• REQUIRED ACTION:
All that is needed is every line of the listing below that has "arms".

---------- DATA PROVIDED

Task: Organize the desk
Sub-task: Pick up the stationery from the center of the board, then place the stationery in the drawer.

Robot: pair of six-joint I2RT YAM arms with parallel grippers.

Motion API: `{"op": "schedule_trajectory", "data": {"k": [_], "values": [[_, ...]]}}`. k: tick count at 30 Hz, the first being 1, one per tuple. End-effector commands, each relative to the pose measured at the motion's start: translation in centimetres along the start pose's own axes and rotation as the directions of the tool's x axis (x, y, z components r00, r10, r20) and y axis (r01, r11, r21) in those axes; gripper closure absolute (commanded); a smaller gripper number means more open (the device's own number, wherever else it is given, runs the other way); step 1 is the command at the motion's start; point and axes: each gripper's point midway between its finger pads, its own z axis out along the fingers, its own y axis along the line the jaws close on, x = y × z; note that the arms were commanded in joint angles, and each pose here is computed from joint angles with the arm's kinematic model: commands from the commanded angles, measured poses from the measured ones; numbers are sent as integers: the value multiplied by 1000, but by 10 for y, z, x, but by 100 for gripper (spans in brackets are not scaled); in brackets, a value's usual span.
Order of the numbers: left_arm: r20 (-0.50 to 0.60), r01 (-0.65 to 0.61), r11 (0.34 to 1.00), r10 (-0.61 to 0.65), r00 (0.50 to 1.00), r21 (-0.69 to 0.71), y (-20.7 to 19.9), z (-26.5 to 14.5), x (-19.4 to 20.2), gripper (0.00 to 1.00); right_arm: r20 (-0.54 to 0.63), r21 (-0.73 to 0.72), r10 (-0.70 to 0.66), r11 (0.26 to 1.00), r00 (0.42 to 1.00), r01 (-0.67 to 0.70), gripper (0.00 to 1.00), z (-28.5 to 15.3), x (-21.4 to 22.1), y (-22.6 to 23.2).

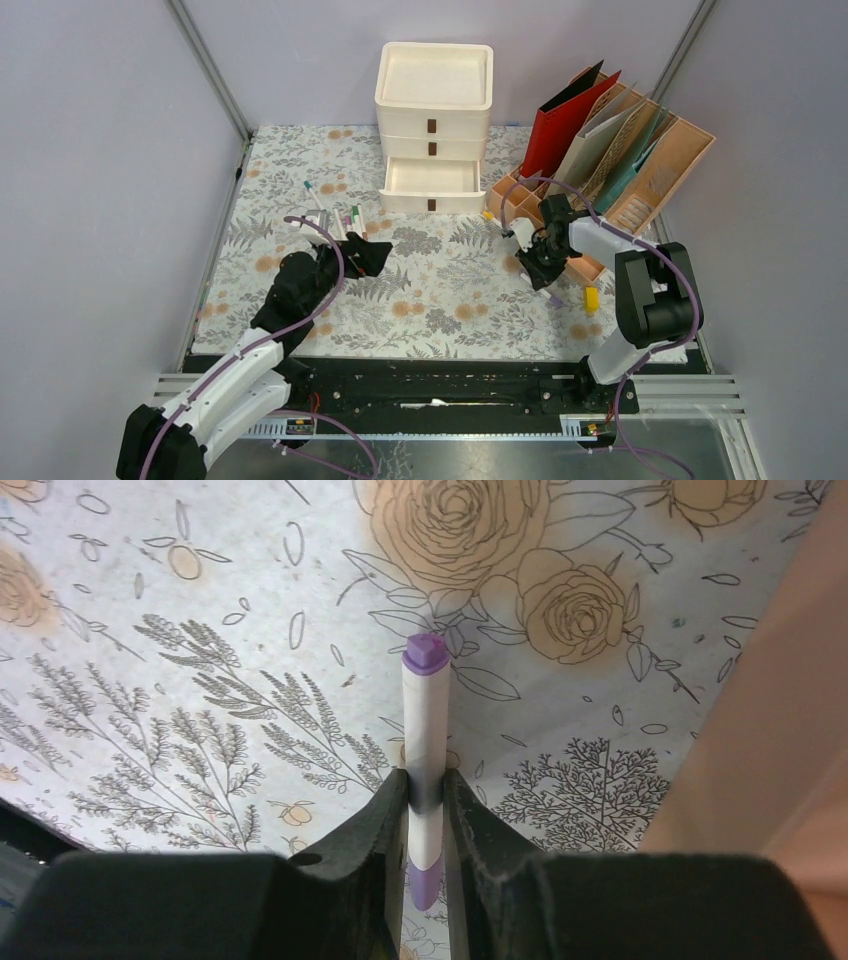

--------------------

• TASK ANSWER:
Robot: pair of six-joint I2RT YAM arms with parallel grippers.
Motion API: `{"op": "schedule_trajectory", "data": {"k": [_], "values": [[_, ...]]}}`. k: tick count at 30 Hz, the first being 1, one per tuple. End-effector commands, each relative to the pose measured at the motion's start: translation in centimetres along the start pose's own axes and rotation as the directions of the tool's x axis (x, y, z components r00, r10, r20) and y axis (r01, r11, r21) in those axes; gripper closure absolute (commanded); a smaller gripper number means more open (the device's own number, wherever else it is given, runs the other way); step 1 is the command at the motion's start; point and axes: each gripper's point midway between its finger pads, its own z axis out along the fingers, its own y axis along the line the jaws close on, x = y × z; note that the arms were commanded in joint angles, and each pose here is computed from joint angles with the arm's kinematic model: commands from the commanded angles, measured poses from the measured ones; numbers are sent as integers: the value multiplied by 1000, but by 10 for y, z, x, but by 100 for gripper (spans in brackets are not scaled); in brackets, a value's usual span.

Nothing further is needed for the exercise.